▶ [Work instruction]: Return the full listing unchanged, apart from leaving out its images.

□ □ □ □

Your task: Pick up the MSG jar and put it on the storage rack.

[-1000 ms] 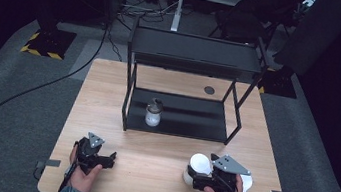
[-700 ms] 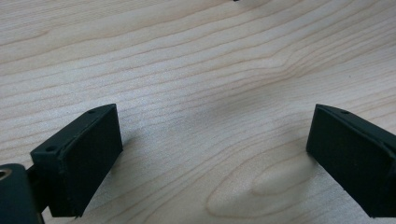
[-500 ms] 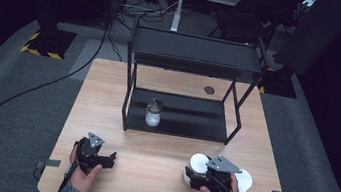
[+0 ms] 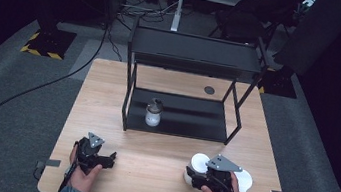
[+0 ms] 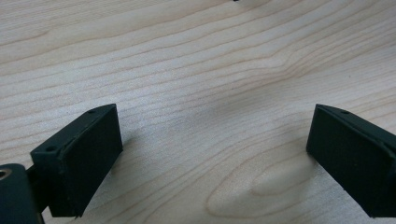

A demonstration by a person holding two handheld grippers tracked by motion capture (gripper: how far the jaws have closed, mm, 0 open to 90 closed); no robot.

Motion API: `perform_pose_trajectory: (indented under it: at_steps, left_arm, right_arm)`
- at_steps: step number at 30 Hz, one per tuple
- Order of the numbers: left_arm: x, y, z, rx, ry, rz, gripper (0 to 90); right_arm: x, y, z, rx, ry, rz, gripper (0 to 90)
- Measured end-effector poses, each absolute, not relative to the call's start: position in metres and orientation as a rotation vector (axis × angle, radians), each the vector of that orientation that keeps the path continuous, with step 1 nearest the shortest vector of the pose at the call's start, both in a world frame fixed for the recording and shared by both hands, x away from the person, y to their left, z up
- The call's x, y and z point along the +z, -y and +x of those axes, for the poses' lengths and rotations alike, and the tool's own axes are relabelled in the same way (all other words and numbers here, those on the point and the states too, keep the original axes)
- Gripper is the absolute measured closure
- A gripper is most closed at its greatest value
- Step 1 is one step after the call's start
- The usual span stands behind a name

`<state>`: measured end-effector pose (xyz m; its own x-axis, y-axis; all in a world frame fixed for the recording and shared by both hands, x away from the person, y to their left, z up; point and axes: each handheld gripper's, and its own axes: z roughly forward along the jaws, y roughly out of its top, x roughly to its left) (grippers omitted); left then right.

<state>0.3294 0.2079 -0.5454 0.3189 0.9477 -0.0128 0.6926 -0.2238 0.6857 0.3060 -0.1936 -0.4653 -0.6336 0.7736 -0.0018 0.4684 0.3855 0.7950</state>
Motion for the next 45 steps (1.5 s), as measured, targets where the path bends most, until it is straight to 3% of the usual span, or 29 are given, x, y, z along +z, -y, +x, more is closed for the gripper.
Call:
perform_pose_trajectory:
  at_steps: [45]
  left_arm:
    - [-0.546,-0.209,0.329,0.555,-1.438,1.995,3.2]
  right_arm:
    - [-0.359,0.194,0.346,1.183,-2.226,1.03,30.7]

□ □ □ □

▶ [Solution to this task]:
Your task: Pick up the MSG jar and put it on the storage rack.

[-1000 ms] 
[-700 ms] 
[-500 ms] 
[+0 ms] 
[+0 ms] 

A demonstration by a person holding two handheld grippers tracked by motion capture (gripper: how far the jaws have closed, mm, 0 open to 90 closed); no robot.

Motion API: `perform_pose_trajectory: (indented under it: at_steps, left_arm, right_arm)`
- at_steps: step number at 30 Hz, one per tuple
- Order of the numbers: left_arm: x, y, z, rx, ry, rz, gripper (0 to 90); right_arm: x, y, z, rx, ry, rz, gripper (0 to 90)
- Measured end-effector poses, each absolute, not relative to the call's start: position in metres and orientation as a rotation vector (axis × angle, radians), each the vector of that orientation that keeps the path continuous, with step 1 nearest the shortest vector of the pose at the call's start, both in a world frame fixed for the recording and shared by both hands, x away from the person, y to their left, z up
- The call's x, y and z point along the +z, -y and +x of those axes, for the poses' lengths and rotations alike, and the tool's own axes are relabelled in the same way (all other words and numbers here, those on the point and the states too, keep the original axes)
- Gripper is the absolute measured closure
- A gripper is most closed at its greatest value
- Step 1 is one step after the call's start
- The usual span stands behind a name

`<state>`: measured end-effector pose (xyz m; its own x-axis, y-axis; all in a world frame fixed for the recording and shared by both hands, x away from the person, y to their left, z up; point and axes: each handheld gripper's, and its own axes: z roughly forward along the jaws, y roughly out of its top, x roughly to its left) (grippers omitted); left then right.

<state>0.3294 0.2079 -0.5454 0.3189 0.9477 -0.0128 0.6926 -0.2238 0.6857 0.3060 -0.1936 -0.4653 -0.6336 0.7736 -0.0018 0.4684 0.3855 0.7950</state>
Motion for the next 45 steps (1.5 s), as measured, targets where the path bends most, until it is straight to 3% of the usual span, or 29 are given, x, y, z along +z, -y, +x, more is closed for the gripper.
Call:
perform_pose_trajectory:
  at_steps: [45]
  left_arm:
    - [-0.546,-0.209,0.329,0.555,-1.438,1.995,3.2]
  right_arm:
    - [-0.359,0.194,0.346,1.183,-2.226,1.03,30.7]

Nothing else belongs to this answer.